• To do:
This exercise calls for an exact copy of the data below.

• Records excerpted from a collection:
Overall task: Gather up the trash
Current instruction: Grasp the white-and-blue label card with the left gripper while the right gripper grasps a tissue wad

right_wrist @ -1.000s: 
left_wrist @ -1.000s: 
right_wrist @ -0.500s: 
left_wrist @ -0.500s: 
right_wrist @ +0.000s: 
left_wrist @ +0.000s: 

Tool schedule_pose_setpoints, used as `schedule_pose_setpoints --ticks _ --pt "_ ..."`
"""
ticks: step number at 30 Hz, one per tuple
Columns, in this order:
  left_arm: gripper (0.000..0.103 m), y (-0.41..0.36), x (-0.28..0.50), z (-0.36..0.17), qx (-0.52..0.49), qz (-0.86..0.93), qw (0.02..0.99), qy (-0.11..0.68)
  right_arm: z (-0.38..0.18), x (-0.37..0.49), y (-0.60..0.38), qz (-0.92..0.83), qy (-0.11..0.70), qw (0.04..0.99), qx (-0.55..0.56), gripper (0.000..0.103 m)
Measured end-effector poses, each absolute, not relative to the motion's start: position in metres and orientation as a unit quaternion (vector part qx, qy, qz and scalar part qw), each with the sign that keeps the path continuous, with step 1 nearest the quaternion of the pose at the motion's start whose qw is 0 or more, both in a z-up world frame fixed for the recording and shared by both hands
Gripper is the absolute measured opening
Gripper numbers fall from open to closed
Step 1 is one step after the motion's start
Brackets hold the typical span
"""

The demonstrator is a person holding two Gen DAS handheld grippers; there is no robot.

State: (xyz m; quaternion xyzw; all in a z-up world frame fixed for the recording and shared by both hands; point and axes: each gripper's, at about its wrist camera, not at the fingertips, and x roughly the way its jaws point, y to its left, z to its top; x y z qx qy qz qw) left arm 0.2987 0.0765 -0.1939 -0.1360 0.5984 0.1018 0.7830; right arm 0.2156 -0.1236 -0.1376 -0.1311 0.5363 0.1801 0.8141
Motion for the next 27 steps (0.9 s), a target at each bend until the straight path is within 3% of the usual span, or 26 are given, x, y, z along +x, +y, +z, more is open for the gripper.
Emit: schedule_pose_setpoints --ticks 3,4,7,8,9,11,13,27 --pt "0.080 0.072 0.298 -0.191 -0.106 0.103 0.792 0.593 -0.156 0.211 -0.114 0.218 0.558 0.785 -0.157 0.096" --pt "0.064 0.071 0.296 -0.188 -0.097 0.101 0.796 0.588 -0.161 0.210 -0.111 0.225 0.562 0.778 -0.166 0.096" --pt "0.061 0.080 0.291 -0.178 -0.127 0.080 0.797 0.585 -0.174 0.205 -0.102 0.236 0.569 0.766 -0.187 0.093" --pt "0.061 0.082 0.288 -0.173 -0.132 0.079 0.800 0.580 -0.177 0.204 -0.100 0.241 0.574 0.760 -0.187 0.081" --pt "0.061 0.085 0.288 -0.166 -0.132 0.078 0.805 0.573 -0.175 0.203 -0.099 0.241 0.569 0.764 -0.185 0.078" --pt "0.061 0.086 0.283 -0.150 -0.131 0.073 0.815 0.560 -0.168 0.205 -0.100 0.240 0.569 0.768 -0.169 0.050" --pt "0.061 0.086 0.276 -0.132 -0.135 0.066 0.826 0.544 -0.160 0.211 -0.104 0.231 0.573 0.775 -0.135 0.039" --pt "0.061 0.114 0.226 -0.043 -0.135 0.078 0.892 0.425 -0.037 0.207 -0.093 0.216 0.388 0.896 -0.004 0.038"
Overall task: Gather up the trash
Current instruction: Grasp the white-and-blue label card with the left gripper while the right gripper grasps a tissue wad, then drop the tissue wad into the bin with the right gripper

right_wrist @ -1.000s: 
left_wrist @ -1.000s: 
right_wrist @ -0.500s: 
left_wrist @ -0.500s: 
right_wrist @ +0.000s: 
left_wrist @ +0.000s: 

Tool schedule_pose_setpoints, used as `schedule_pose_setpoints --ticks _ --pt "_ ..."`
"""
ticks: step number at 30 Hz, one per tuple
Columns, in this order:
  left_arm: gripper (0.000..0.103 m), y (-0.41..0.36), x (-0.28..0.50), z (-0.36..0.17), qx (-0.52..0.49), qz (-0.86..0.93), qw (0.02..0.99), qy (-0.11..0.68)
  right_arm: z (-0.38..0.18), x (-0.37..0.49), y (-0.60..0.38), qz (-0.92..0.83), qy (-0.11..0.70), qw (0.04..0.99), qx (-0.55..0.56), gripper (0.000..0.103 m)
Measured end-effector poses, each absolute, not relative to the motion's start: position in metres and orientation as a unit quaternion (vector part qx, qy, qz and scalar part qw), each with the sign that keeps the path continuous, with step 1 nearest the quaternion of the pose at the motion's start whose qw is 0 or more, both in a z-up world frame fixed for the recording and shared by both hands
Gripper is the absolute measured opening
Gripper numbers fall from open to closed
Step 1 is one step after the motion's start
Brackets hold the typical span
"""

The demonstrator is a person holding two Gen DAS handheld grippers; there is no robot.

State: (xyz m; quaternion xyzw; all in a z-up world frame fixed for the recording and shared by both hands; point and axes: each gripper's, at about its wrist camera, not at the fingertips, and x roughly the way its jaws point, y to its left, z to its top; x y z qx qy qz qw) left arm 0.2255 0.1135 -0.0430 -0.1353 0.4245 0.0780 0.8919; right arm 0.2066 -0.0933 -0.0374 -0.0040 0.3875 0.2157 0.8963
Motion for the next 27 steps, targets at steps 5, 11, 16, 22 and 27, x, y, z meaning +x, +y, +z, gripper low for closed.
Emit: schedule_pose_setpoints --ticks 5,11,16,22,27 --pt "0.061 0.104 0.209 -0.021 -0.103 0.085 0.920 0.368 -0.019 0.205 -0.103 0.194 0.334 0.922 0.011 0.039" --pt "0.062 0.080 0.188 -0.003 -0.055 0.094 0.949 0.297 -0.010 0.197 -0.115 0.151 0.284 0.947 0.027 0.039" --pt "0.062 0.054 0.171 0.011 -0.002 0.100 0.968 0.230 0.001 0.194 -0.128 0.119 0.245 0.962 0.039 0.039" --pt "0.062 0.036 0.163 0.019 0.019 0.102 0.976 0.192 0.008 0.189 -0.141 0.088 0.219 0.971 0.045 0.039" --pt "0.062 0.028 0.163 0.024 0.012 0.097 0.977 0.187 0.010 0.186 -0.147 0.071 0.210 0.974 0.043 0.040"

• Completed task:
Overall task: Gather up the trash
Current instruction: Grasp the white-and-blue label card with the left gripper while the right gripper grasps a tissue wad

right_wrist @ -1.000s: 
left_wrist @ -1.000s: 
right_wrist @ -0.500s: 
left_wrist @ -0.500s: 
right_wrist @ +0.000s: 
left_wrist @ +0.000s: 

Tool schedule_pose_setpoints, used as `schedule_pose_setpoints --ticks _ --pt "_ ..."`
"""
ticks: step number at 30 Hz, one per tuple
Columns, in this order:
  left_arm: gripper (0.000..0.103 m), y (-0.41..0.36), x (-0.28..0.50), z (-0.36..0.17), qx (-0.52..0.49), qz (-0.86..0.93), qw (0.02..0.99), qy (-0.11..0.68)
  right_arm: z (-0.38..0.18), x (-0.37..0.49), y (-0.60..0.38), qz (-0.92..0.83), qy (-0.11..0.70), qw (0.04..0.99), qx (-0.55..0.56), gripper (0.000..0.103 m)
Measured end-effector poses, each absolute, not relative to the motion's start: position in metres and orientation as a unit quaternion (vector part qx, qy, qz and scalar part qw), each with the sign that keeps the path continuous, with step 1 nearest the quaternion of the pose at the motion's start whose qw is 0 or more, both in a z-up world frame fixed for the recording and shared by both hands
Gripper is the absolute measured opening
Gripper numbers fall from open to closed
Step 1 is one step after the motion's start
Brackets hold the typical span
"""

The demonstrator is a person holding two Gen DAS handheld grippers; there is no robot.

State: (xyz m; quaternion xyzw; all in a z-up world frame fixed for the recording and shared by both hands; point and axes: each gripper's, at about its wrist camera, not at the fingertips, and x roughly the way its jaws point, y to its left, z to its top; x y z qx qy qz qw) left arm 0.2987 0.0765 -0.1939 -0.1360 0.5984 0.1018 0.7830; right arm 0.2156 -0.1236 -0.1376 -0.1311 0.5363 0.1801 0.8141
Motion for the next 27 steps (0.9 s), a target at each bend until the straight path is within 3% of the usual span, or 26 are given, x, y, z along +x, +y, +z, more is open for the gripper.
Emit: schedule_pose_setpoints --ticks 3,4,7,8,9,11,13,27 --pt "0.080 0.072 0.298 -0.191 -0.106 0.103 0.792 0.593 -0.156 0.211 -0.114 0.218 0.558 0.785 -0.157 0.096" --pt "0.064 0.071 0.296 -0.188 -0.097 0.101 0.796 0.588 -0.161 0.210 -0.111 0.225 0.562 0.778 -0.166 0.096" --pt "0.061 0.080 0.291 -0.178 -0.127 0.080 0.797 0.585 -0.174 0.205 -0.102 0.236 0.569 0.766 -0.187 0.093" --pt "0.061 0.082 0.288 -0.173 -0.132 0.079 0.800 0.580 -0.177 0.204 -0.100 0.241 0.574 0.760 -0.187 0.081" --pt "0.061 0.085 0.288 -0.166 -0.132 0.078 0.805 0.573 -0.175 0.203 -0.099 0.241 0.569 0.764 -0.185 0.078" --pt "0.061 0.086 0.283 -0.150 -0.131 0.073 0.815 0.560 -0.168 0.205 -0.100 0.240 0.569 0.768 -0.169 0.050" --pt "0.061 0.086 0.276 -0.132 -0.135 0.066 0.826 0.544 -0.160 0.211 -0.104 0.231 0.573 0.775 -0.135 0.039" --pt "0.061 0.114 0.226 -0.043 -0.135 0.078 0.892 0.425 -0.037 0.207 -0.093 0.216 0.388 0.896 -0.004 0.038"
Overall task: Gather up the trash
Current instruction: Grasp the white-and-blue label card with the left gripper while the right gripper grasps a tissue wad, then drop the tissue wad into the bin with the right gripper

right_wrist @ -1.000s: 
left_wrist @ -1.000s: 
right_wrist @ -0.500s: 
left_wrist @ -0.500s: 
right_wrist @ +0.000s: 
left_wrist @ +0.000s: 

Tool schedule_pose_setpoints, used as `schedule_pose_setpoints --ticks _ --pt "_ ..."`
"""
ticks: step number at 30 Hz, one per tuple
Columns, in this order:
  left_arm: gripper (0.000..0.103 m), y (-0.41..0.36), x (-0.28..0.50), z (-0.36..0.17), qx (-0.52..0.49), qz (-0.86..0.93), qw (0.02..0.99), qy (-0.11..0.68)
  right_arm: z (-0.38..0.18), x (-0.37..0.49), y (-0.60..0.38), qz (-0.92..0.83), qy (-0.11..0.70), qw (0.04..0.99), qx (-0.55..0.56), gripper (0.000..0.103 m)
Measured end-effector poses, each absolute, not relative to the motion's start: position in metres and orientation as a unit quaternion (vector part qx, qy, qz and scalar part qw), each with the sign that keeps the path continuous, with step 1 nearest the quaternion of the pose at the motion's start whose qw is 0 or more, both in a z-up world frame fixed for the recording and shared by both hands
Gripper is the absolute measured opening
Gripper numbers fall from open to closed
Step 1 is one step after the motion's start
Brackets hold the typical span
"""

The demonstrator is a person holding two Gen DAS handheld grippers; there is no robot.

State: (xyz m; quaternion xyzw; all in a z-up world frame fixed for the recording and shared by both hands; point and axes: each gripper's, at about its wrist camera, not at the fingertips, and x roughly the way its jaws point, y to its left, z to its top; x y z qx qy qz qw) left arm 0.2255 0.1135 -0.0430 -0.1353 0.4245 0.0780 0.8919; right arm 0.2066 -0.0933 -0.0374 -0.0040 0.3875 0.2157 0.8963
Motion for the next 27 steps, targets at steps 5, 11, 16, 22 and 27, x, y, z meaning +x, +y, +z, gripper low for closed.
Emit: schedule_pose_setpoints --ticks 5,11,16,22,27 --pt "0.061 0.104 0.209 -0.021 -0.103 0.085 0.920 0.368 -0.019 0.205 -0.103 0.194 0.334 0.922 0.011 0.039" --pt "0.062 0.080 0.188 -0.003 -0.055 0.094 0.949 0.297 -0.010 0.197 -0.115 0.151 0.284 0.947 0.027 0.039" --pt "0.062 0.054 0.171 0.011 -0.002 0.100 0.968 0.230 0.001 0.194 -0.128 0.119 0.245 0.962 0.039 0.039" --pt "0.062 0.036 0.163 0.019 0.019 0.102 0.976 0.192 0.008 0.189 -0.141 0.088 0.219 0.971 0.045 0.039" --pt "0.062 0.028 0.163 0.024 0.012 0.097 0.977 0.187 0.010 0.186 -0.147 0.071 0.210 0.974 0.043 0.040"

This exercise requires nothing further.